(Extracted records)
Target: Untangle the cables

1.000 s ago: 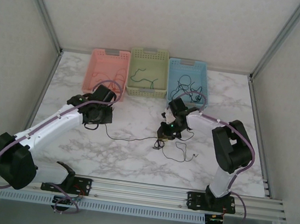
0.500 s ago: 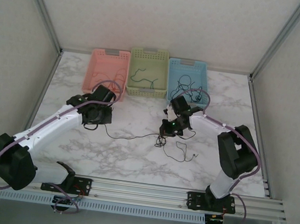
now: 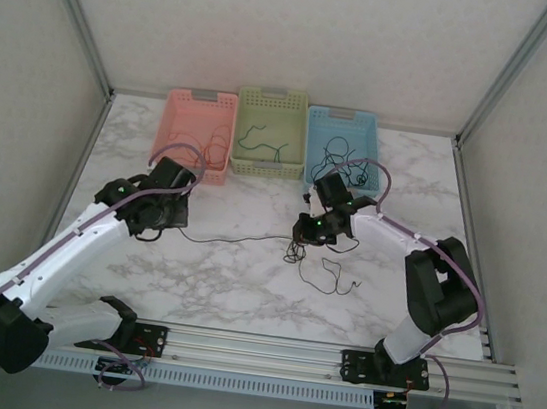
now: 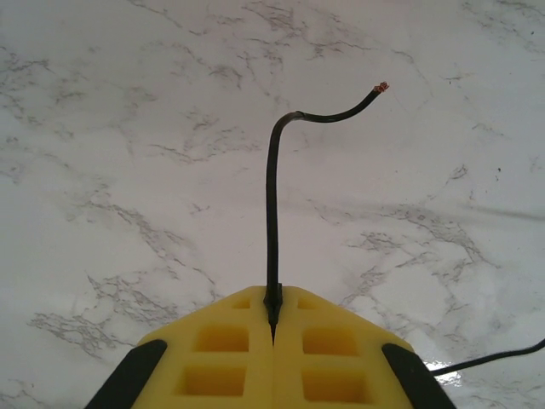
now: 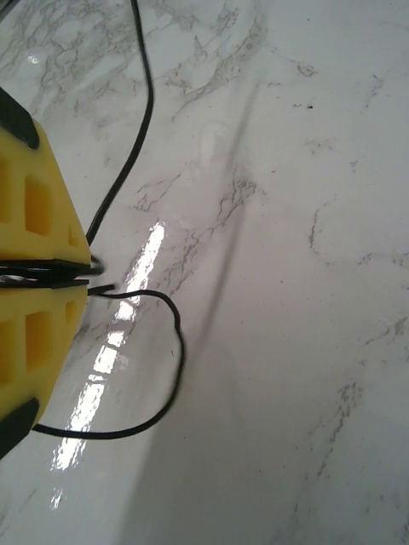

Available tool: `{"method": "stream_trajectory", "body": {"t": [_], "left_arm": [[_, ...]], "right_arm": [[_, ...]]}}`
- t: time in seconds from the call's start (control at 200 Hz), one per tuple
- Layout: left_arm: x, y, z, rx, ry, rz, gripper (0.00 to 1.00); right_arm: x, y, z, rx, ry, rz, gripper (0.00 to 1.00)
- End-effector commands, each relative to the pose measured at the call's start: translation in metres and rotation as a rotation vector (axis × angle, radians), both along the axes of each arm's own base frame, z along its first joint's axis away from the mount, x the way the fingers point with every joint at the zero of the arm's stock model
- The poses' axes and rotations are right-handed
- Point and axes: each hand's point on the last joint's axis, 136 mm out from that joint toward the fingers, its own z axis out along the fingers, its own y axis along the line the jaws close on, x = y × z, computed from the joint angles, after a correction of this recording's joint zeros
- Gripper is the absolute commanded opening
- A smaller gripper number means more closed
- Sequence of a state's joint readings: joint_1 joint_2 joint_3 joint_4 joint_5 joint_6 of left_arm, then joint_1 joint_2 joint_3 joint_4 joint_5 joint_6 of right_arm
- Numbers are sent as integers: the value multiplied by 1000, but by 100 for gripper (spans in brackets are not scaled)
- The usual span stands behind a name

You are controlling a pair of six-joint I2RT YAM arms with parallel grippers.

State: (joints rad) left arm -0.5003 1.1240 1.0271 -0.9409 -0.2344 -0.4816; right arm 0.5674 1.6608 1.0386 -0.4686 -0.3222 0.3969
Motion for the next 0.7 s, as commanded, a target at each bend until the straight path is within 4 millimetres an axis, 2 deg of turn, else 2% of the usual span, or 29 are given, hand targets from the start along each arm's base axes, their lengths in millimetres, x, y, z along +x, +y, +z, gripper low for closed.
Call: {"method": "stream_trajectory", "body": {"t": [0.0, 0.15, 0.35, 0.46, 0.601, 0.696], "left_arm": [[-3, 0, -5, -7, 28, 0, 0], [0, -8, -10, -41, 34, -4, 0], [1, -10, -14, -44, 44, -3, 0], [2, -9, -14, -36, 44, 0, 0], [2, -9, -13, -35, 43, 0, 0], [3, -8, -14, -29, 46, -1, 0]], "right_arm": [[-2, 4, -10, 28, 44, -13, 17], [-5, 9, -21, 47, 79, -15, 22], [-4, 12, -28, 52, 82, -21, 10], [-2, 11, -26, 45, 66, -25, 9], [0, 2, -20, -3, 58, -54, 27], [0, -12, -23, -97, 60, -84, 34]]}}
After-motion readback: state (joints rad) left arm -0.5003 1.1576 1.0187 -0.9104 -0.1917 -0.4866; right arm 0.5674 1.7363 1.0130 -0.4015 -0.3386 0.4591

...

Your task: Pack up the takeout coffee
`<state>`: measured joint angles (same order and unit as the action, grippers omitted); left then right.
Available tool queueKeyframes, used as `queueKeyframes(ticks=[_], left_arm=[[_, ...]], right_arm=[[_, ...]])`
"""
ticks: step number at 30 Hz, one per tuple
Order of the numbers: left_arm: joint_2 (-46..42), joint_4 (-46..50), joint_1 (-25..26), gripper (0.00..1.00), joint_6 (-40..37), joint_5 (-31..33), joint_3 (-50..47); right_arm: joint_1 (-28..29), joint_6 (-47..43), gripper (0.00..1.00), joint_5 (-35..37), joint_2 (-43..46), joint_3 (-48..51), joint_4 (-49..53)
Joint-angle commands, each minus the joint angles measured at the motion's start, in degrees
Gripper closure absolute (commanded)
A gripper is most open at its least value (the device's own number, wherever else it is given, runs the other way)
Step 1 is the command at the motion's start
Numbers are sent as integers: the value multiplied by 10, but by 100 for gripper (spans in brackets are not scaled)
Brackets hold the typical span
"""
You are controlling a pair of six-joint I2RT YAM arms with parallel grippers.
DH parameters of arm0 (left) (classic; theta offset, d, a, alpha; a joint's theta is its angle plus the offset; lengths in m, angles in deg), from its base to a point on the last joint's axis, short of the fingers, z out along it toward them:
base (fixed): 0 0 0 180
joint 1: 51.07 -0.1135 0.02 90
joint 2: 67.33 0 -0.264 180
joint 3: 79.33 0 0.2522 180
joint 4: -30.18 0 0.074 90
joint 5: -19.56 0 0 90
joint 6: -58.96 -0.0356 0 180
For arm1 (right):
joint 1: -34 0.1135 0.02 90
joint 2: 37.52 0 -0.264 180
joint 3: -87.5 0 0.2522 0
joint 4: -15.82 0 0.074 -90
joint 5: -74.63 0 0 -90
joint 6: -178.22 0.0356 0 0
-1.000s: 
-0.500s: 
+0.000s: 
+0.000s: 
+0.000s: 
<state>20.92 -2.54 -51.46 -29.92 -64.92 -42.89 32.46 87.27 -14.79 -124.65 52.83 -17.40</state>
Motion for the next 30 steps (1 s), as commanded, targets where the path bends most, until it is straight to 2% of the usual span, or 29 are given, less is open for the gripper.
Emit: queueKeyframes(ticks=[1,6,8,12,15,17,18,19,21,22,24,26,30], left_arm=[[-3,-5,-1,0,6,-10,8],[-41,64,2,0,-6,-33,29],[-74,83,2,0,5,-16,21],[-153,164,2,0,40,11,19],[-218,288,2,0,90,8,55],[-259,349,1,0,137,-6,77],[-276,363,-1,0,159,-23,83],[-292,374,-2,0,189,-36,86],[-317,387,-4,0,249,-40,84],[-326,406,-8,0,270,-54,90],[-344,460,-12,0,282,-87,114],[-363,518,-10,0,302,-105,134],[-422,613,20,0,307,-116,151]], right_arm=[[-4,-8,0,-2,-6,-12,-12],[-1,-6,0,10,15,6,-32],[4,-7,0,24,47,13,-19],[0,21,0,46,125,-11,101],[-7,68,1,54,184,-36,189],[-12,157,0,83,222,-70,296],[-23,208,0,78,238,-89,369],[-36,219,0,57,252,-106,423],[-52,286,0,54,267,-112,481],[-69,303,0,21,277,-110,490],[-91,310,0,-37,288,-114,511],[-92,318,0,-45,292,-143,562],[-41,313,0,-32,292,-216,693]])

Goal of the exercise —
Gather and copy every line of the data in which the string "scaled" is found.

Result below —
- Numbers are sent as integers: the value multiplied by 1000, but by 100 for gripper (spans in brackets are not scaled)
Numbers are sent as integers: the value multiplied by 10, but by 100 for gripper (spans in brackets are not scaled)

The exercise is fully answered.